TASK ITEM:
Nothing outside the stretch is wanted. Repeat exactly the lines of the listing below from the one that contains "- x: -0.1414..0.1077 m" through the one that contains "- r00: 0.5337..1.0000", both ends included.

DATASET EXCERPT START

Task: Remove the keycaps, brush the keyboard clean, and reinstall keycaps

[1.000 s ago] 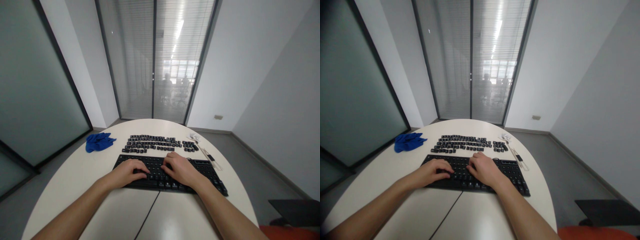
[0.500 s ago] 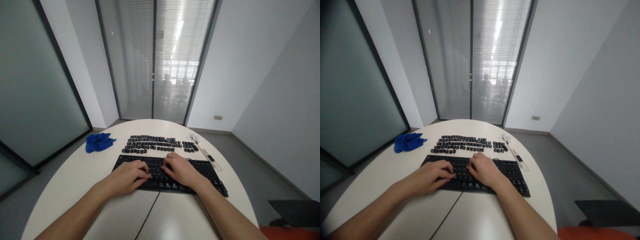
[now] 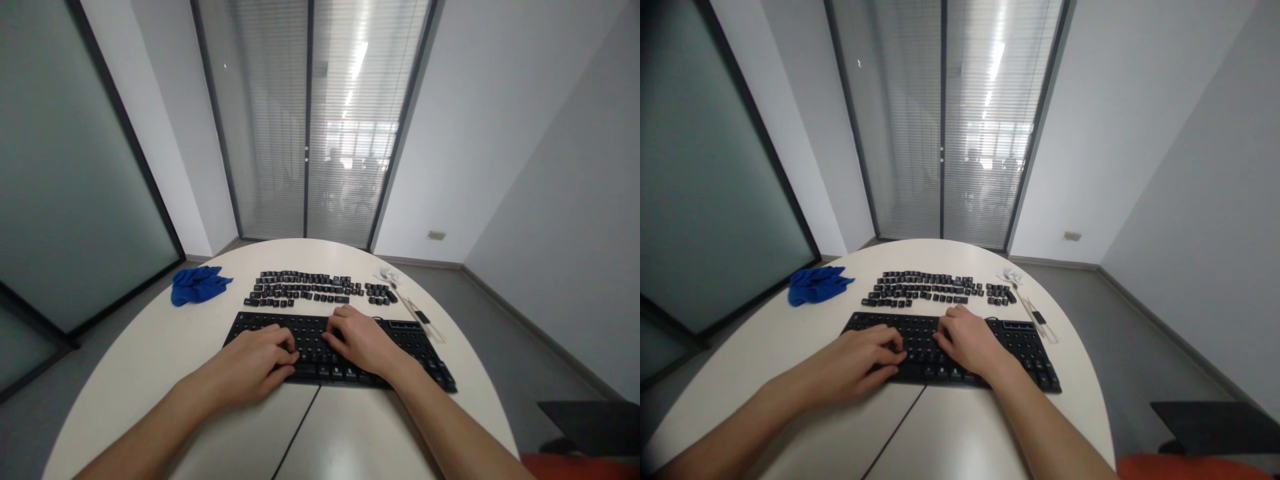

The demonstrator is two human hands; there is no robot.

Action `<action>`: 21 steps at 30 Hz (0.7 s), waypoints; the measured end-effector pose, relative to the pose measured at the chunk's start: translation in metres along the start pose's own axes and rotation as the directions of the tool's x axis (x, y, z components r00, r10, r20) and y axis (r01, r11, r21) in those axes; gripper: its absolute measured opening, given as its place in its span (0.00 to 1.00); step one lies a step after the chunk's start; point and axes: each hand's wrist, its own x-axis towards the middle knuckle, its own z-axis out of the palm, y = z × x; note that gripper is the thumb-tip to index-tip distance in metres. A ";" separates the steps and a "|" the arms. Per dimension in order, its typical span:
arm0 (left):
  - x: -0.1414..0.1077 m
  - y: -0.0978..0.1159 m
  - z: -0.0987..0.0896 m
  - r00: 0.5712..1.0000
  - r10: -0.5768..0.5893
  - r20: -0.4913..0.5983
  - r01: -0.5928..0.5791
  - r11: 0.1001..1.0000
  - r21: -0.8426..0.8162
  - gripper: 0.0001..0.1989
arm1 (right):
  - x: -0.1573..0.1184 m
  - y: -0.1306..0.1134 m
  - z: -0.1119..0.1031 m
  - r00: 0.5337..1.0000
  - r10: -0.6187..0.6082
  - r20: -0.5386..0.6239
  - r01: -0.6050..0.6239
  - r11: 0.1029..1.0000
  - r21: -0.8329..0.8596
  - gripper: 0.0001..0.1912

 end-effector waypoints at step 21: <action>0.012 -0.051 0.029 0.914 -0.165 -0.371 0.174 0.985 -0.010 0.11 | -0.001 -0.002 0.000 1.000 -0.007 0.006 0.007 1.000 -0.007 0.07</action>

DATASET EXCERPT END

RESPONSE:
  - x: -0.1414..0.1077 m
  - y: -0.0978..0.1159 m
  - z: -0.0987..0.0896 m
  - r00: 0.5712..1.0000
  - r10: -0.5768..0.5893
  - r20: -0.4913..0.5983
  - r01: -0.5928..0.5791
  - r11: 0.1001..1.0000
  - r21: -0.8426..0.8162
  - gripper: 0.0001..0.1989
arm1 (right):
  - x: -0.1573..0.1184 m
  - y: -0.1306..0.1134 m
  - z: -0.1119..0.1031 m
  - r00: 0.5337..1.0000

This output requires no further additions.